Schoolgirls listen to a speech by Afghan President Hamid Karzai during a ceremony marking the start of the school year in Kabul March 24, 2012. (Photo: Reuters)
Afghan President Hamid Karzai called Saturday on tribal and religious leaders to encourage the education of girls, a right which was denied to them under Taliban rule.
Afghanistan's leader, speaking at a ceremony marking the start of the country's school year, also urged insurgent groups not to attack teachers and school children, saying that the country could only develop through the spread of education.

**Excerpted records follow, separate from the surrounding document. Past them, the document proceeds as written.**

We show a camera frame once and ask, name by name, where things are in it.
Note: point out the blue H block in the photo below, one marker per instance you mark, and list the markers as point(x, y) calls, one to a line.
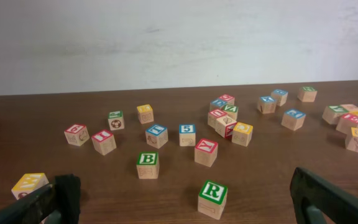
point(280, 96)

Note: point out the red I block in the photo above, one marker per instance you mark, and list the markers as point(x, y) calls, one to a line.
point(104, 142)

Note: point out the red Q block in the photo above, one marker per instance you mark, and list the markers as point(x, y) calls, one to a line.
point(228, 99)

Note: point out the blue X block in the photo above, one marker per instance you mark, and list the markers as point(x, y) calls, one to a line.
point(266, 104)

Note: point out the green R block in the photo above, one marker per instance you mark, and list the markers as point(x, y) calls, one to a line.
point(212, 199)

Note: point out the red 6 block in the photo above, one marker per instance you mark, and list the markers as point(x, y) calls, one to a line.
point(77, 134)

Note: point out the plain 4 block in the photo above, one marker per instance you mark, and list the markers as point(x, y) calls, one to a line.
point(352, 109)

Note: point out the red E block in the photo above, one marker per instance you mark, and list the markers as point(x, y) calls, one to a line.
point(346, 122)

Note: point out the green V block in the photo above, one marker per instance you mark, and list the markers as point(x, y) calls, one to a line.
point(333, 113)

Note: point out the green B block centre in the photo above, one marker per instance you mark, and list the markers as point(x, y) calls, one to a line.
point(148, 165)

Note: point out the blue 5 block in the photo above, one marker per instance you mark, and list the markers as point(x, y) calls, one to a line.
point(187, 135)

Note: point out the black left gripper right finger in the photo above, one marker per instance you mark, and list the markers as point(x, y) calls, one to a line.
point(313, 198)

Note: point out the green N block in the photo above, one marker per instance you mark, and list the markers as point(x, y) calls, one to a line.
point(307, 94)

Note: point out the red U block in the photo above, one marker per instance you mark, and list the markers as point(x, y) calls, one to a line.
point(214, 115)

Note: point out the red Y block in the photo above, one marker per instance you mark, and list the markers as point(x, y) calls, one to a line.
point(206, 152)

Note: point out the green Z block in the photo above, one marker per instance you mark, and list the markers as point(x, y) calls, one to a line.
point(231, 111)

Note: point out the green J block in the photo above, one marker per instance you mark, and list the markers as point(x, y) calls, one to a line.
point(116, 120)

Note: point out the blue D block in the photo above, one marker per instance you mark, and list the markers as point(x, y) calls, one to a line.
point(217, 104)

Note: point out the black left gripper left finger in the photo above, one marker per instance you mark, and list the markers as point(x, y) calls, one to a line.
point(59, 200)

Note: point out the blue P block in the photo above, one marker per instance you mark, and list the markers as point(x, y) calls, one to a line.
point(293, 119)

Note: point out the leaf picture block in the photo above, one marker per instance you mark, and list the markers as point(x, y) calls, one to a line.
point(224, 126)

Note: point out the yellow C block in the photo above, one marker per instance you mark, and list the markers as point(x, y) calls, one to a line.
point(242, 134)

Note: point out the yellow M block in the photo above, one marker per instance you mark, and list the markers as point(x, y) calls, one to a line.
point(29, 183)

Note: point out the blue T block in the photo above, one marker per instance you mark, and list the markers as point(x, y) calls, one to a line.
point(156, 135)

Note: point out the yellow block far left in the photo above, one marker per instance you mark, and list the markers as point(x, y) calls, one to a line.
point(145, 114)

"Most importantly, I call on the religious scholars and tribal elders who are present today in the ceremony to encourage the education of girls, Karzai said.

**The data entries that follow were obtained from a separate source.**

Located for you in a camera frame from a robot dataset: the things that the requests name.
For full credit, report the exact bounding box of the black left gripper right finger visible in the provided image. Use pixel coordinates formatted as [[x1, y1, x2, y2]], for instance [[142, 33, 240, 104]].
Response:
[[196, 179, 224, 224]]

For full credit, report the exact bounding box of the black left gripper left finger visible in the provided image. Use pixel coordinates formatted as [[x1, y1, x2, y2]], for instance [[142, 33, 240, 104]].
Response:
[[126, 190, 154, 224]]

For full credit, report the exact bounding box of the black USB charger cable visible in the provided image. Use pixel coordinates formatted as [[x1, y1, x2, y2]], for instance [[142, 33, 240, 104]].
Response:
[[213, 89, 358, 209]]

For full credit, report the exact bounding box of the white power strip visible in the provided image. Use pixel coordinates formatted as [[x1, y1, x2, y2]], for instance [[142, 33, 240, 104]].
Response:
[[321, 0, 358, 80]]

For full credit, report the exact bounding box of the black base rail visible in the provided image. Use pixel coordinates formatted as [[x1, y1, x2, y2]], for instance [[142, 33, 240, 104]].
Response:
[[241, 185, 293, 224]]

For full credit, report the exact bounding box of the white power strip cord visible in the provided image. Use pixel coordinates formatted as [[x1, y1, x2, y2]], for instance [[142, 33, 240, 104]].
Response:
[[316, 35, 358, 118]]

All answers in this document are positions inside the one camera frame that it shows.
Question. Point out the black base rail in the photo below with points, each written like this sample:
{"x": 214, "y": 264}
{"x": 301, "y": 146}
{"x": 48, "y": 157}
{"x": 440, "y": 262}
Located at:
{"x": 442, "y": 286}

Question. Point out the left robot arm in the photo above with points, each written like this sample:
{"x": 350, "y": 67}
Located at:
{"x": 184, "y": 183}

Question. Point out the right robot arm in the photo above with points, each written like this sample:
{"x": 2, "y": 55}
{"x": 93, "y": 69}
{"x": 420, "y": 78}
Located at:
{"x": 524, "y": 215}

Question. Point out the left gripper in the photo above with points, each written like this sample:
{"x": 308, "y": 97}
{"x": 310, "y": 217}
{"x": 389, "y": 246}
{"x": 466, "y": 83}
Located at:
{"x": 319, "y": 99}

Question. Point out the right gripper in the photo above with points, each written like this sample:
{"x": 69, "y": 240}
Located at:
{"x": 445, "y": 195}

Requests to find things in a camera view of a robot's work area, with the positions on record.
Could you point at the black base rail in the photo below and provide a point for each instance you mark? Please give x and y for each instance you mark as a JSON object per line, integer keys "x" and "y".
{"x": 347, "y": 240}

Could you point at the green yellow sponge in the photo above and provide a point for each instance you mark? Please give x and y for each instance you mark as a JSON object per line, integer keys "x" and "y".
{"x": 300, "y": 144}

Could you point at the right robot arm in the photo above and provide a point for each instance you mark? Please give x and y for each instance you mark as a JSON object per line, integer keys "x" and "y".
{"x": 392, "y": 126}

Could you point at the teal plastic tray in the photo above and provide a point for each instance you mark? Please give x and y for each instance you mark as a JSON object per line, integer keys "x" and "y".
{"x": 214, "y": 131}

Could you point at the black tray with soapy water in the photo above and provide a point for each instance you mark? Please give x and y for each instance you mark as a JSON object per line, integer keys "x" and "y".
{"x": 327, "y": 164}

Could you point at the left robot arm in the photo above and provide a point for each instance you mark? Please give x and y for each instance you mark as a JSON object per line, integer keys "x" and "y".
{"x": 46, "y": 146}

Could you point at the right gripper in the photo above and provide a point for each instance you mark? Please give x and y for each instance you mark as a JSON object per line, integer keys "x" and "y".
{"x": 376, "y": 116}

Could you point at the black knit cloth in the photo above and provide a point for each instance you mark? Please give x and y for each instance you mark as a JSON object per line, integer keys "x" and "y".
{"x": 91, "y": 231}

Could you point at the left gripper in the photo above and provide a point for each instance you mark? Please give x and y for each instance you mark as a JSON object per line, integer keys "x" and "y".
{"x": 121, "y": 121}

"To encourage children towards education particularly the education of girls is vital and important."
Under Taliban rule between 1996 and 2001 women were banned from education and work, and even from leaving their homes unaccompanied.
Karzai said: "I call on the insurgent groups particularly the Taliban as I called on them over the past 10 years, not to stop children from education.

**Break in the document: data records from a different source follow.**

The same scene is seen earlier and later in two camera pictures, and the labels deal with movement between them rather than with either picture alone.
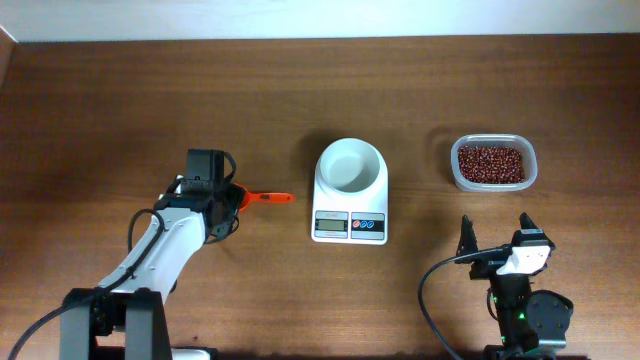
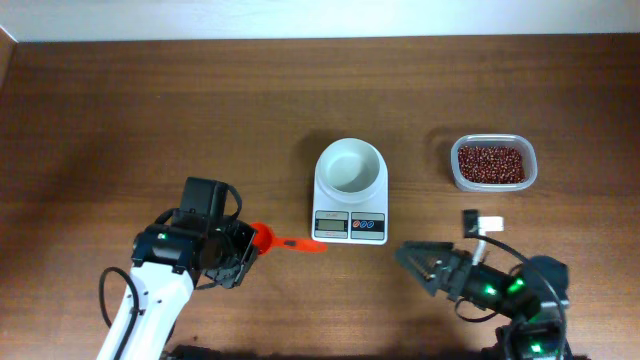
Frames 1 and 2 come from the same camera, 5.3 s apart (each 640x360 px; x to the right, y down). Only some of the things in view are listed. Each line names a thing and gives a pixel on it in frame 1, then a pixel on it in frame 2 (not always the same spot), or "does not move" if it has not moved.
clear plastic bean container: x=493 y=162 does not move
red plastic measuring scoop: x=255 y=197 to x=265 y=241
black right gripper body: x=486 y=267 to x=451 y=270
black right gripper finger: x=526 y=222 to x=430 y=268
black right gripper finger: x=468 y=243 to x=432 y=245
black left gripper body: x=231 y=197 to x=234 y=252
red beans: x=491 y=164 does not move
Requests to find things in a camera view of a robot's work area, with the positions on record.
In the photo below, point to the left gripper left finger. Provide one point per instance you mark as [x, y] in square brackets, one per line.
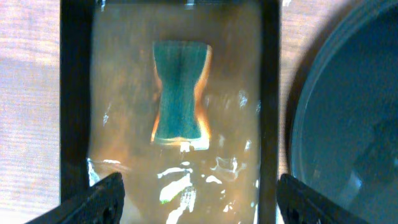
[102, 203]

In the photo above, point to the round black tray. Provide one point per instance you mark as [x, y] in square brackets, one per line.
[344, 135]

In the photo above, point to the orange green sponge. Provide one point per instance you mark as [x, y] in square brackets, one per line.
[181, 71]

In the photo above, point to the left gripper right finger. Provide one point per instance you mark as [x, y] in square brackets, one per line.
[299, 204]

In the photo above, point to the rectangular black water tray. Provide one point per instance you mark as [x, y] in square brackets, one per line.
[110, 100]

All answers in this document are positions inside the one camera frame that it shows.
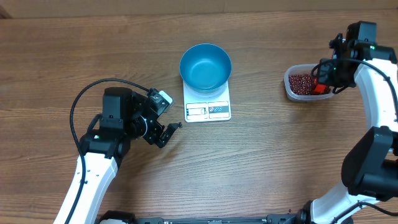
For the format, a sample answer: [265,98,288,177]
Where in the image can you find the orange measuring scoop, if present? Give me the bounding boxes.
[312,78,330,95]

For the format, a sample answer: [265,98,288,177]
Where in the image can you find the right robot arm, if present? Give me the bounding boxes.
[295,21,397,223]

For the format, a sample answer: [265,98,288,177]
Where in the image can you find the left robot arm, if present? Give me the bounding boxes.
[55,87,181,223]

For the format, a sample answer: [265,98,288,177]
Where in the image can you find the white kitchen scale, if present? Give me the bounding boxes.
[183,82,232,123]

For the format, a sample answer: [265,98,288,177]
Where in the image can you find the blue bowl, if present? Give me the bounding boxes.
[179,43,233,93]

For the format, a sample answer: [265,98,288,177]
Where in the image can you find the red beans in container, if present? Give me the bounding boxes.
[288,73,316,95]

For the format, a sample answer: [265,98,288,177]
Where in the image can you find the clear plastic container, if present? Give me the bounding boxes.
[284,64,334,102]

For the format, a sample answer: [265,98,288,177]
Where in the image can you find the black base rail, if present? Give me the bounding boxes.
[94,210,313,224]

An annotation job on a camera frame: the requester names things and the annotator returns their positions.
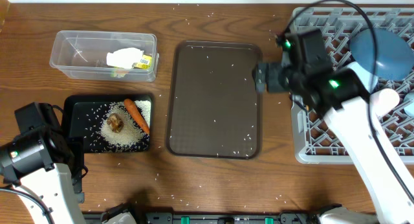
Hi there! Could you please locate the white plastic cup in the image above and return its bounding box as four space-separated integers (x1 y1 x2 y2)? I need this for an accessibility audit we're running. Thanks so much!
370 88 400 117

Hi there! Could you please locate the dark brown serving tray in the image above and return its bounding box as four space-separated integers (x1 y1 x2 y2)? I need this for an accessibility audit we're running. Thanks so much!
166 41 262 160

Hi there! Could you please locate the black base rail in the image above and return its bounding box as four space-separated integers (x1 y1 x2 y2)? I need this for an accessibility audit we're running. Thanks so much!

"The prevention of children from education is enmity with the people of Afghanistan.
"I will call on the insurgents not to attack teachers, religious scholars, schoolgoing children."
"We are still among the least developed countries and undoubtedly we can develop only through education."
He said the prevention of education would keep Afghanistan in a "miserable condition".
In 2002 only one million Afghan children were enrolled in school while in 2010 30 percent of teachers in Afghanistan were women.
Ghulam Farooq Warak, the minister for education, said: "We have 8.4 million schoolgoing children in Afghanistan and 39% of them are girls."
He added that 9.5 million children were still being deprived of education in the country.
Afghanistan has had only rare moments of peace over the past 30 years, its education system being undermined by the Soviet invasion of 1979, a civil war in the 1990s and five years of Taliban rule.